PLoS Computational Biology (Nov 2019)

Non-equilibrium critical dynamics of bursts in θ and δ rhythms as fundamental characteristic of sleep and wake micro-architecture.

  • Jilin W J L Wang,
  • Fabrizio Lombardi,
  • Xiyun Zhang,
  • Christelle Anaclet,
  • Plamen Ch Ivanov

DOI
https://doi.org/10.1371/journal.pcbi.1007268
Journal volume & issue
Vol. 15, no. 11
p. e1007268

Abstract

Read online

Origin and functions of intermittent transitions among sleep stages, including short awakenings and arousals, constitute a challenge to the current homeostatic framework for sleep regulation, focusing on factors modulating sleep over large time scales.

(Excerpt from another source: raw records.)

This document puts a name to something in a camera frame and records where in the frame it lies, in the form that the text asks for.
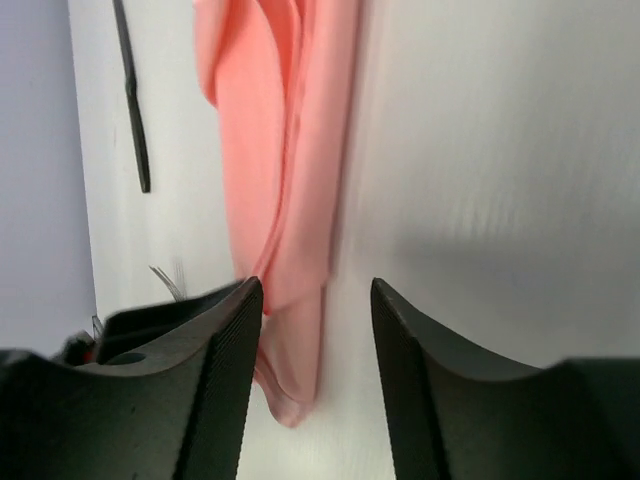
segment gray wall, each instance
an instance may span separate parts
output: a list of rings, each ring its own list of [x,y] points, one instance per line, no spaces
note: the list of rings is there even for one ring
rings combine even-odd
[[[95,293],[65,0],[0,2],[0,348],[49,354]]]

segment pink cloth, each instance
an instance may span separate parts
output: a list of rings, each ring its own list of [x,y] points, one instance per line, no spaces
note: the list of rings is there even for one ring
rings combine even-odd
[[[194,0],[236,273],[265,290],[255,379],[287,426],[316,397],[359,3]]]

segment black knife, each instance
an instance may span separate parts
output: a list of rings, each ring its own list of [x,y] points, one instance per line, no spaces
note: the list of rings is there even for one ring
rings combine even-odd
[[[131,120],[133,145],[136,151],[136,163],[138,165],[140,188],[142,189],[142,193],[149,193],[151,191],[149,154],[147,152],[147,141],[144,136],[142,116],[140,115],[140,105],[138,104],[138,82],[136,79],[136,70],[133,64],[131,40],[129,38],[127,18],[124,13],[124,5],[122,4],[122,0],[113,0],[113,9],[115,11],[116,24],[118,25],[118,38],[120,39],[122,61],[124,62],[124,88],[127,94],[127,104],[129,106],[129,118]]]

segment folded pink towel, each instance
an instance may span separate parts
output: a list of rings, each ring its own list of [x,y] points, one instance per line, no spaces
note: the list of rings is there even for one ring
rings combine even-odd
[[[236,273],[265,290],[255,378],[287,426],[316,397],[359,3],[194,0]]]

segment fabric fold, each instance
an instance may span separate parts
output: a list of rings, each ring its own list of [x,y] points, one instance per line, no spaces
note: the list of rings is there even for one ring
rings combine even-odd
[[[290,427],[316,398],[359,2],[194,1],[236,274],[265,291],[255,379]]]

Here we propose that the complex micro-architecture characterizing the sleep-wake cycle results from an underlying non-equilibrium critical dynamics, bridging collective behaviors across spatio-temporal scales. We investigate θ and δ wave dynamics in control rats and in rats with lesions of sleep-promoting neurons in the parafacial zone. We demonstrate that intermittent bursts in θ and δ rhythms exhibit a complex temporal organization, with long-range power-law correlations and a robust duality of power law (θ-bursts, active phase) and exponential-like (δ-bursts, quiescent phase) duration distributions, typical features of non-equilibrium systems self-organizing at criticality. Crucially, such temporal organization relates to anti-correlated coupling between θ- and δ-bursts, and is independent of the dominant physiologic state and lesions, a solid indication of a basic principle in sleep dynamics.